Within the listing below, please copy exactly the lines between the line holding "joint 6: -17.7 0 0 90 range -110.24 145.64" and the line holding "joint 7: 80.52", inclusive.

== Segment start ==

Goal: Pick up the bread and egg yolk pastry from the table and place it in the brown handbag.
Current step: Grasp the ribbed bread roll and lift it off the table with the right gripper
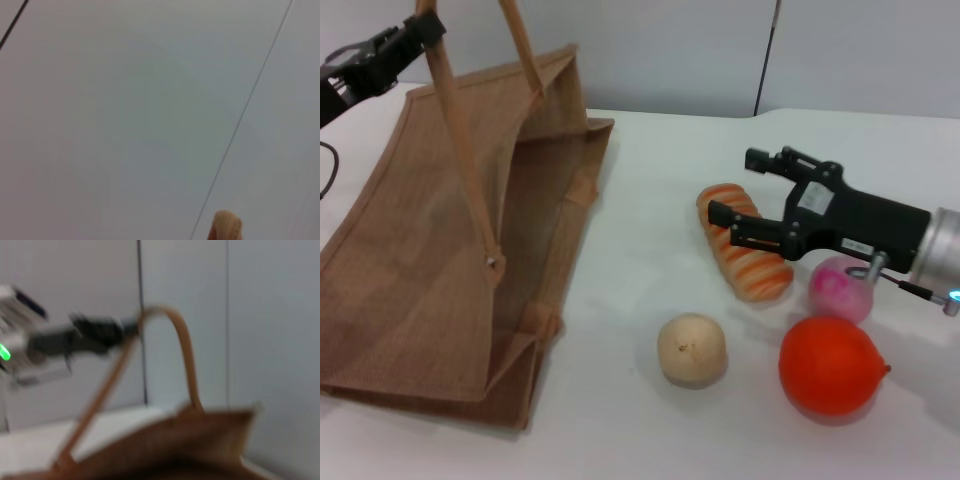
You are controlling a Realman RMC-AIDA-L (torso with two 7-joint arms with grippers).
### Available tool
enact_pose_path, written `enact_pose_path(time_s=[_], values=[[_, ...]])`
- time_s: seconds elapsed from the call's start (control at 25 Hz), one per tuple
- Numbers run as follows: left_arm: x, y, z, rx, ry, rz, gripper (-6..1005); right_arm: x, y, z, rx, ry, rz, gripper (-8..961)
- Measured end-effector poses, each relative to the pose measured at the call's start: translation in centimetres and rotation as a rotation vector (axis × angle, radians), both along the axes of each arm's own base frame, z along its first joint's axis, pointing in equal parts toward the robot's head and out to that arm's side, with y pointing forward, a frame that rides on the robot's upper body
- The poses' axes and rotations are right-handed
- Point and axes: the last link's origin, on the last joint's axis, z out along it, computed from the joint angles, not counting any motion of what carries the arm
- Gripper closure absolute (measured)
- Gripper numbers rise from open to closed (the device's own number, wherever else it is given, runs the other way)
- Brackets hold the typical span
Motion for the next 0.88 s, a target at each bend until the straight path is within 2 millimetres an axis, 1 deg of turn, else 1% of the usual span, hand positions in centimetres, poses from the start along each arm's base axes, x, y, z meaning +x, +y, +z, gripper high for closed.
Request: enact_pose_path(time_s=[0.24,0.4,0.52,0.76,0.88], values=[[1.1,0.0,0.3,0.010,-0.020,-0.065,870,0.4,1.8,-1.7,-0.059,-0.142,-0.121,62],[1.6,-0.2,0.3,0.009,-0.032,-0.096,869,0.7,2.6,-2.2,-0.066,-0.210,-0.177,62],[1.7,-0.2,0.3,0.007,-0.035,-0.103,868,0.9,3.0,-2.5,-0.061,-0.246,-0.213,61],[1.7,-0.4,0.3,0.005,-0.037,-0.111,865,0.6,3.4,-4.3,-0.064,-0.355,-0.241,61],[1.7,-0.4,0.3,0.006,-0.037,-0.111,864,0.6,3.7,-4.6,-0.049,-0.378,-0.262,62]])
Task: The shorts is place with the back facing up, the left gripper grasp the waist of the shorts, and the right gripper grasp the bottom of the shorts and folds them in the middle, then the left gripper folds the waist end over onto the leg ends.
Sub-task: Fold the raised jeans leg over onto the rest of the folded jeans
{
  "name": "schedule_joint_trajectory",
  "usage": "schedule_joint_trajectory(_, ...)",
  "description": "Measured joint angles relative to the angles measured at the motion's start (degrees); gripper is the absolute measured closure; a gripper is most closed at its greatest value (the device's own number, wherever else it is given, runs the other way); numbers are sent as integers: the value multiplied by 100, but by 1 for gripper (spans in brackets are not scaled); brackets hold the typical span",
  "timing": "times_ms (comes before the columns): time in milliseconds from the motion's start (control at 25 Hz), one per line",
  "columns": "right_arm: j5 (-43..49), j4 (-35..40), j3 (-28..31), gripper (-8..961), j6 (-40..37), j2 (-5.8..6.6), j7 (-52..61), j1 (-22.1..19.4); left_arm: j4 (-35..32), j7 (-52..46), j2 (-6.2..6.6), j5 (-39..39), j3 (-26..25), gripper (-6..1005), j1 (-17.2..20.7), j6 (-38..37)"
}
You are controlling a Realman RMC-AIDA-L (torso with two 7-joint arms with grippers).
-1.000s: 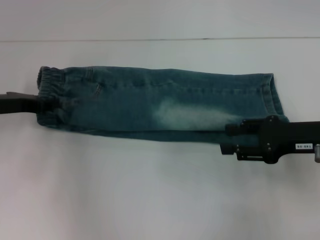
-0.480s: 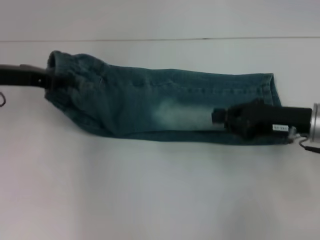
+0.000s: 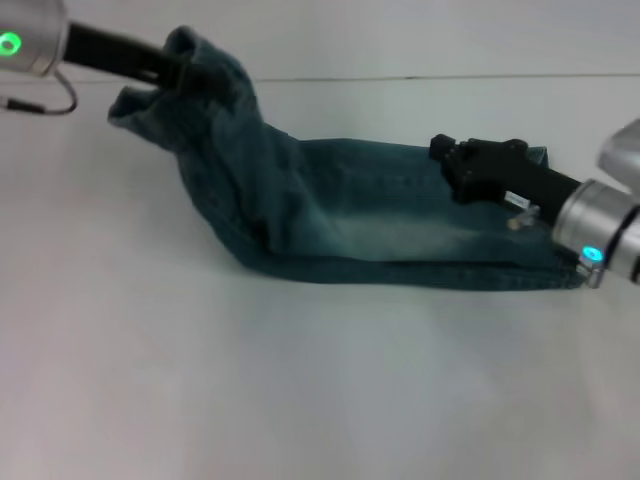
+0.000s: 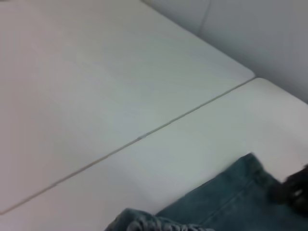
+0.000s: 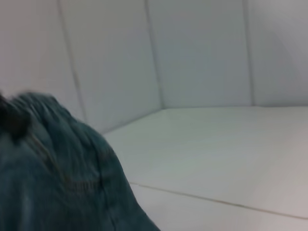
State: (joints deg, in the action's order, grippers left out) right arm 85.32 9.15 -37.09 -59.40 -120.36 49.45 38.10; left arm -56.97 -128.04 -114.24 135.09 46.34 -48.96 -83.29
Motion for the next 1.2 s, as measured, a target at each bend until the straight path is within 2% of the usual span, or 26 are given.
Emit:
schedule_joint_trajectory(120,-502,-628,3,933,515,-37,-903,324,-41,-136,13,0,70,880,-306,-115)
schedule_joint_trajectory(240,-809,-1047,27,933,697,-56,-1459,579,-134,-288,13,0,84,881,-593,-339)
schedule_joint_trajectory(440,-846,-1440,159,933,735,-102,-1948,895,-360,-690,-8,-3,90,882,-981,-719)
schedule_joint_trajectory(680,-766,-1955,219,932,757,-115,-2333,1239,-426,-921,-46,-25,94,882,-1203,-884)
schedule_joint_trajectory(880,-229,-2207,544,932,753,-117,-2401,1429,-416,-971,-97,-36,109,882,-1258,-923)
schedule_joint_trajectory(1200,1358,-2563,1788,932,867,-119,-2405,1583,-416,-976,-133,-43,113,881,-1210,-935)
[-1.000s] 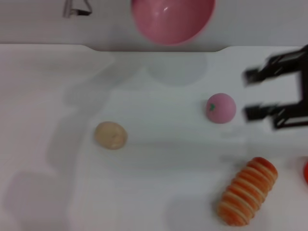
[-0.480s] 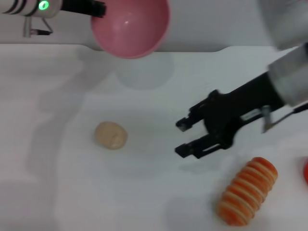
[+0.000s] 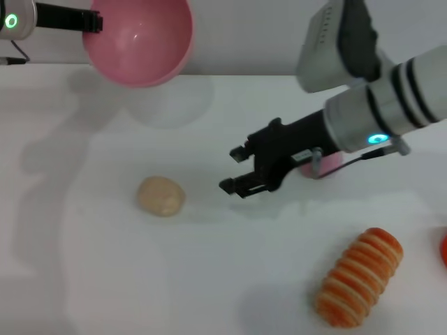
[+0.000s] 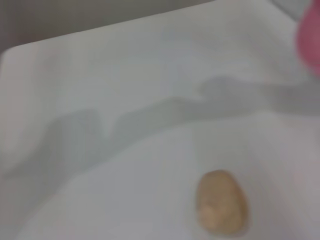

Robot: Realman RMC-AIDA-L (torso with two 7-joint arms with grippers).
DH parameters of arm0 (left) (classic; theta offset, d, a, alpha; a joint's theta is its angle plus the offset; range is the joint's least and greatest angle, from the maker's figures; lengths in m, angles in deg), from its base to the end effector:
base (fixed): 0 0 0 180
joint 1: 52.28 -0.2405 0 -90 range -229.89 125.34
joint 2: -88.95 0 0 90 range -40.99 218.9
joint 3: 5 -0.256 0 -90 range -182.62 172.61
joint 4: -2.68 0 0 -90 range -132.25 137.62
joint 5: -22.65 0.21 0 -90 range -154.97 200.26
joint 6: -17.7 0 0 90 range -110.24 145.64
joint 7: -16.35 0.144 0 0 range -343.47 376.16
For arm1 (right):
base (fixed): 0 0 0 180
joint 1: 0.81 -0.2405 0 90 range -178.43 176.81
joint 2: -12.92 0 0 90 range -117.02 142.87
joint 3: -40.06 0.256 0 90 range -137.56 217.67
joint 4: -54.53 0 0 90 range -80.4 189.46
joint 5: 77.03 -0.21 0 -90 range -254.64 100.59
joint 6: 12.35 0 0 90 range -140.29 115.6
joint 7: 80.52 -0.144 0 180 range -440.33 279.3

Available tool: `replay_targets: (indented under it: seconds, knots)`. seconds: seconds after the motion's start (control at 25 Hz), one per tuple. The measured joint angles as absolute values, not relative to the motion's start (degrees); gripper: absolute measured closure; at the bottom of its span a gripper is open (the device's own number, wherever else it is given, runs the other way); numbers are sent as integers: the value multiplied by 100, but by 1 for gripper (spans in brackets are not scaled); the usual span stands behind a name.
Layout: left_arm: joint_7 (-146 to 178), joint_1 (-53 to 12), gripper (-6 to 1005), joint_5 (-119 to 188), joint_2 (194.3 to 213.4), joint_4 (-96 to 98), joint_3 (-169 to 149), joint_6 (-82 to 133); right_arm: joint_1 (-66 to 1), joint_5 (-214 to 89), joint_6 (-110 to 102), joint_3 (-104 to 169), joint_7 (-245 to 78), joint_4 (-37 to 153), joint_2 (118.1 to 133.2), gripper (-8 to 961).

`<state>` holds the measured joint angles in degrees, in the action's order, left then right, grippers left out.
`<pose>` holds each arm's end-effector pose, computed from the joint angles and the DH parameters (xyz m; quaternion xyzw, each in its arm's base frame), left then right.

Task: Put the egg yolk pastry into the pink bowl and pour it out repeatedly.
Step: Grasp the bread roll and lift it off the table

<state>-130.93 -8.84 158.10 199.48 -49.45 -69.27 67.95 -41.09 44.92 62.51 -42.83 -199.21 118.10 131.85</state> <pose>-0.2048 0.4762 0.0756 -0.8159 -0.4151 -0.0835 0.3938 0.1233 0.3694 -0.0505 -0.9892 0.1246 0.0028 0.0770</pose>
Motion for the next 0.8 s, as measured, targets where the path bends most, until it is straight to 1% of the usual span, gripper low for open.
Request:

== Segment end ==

** Result of this exercise **
joint 6: -17.7 0 0 90 range -110.24 145.64
joint 7: -16.35 0.144 0 0 range -343.47 376.16
For arm1 (right):
base (fixed): 0 0 0 180
joint 1: 0.81 -0.2405 0 90 range -178.43 176.81
joint 2: -12.92 0 0 90 range -117.02 142.87
joint 3: -40.06 0.256 0 90 range -137.56 217.67
joint 4: -54.53 0 0 90 range -80.4 189.46
joint 5: 77.03 -0.21 0 -90 range -254.64 100.59
joint 6: 12.35 0 0 90 range -140.29 115.6
joint 7: 80.52 -0.144 0 180 range -440.33 279.3

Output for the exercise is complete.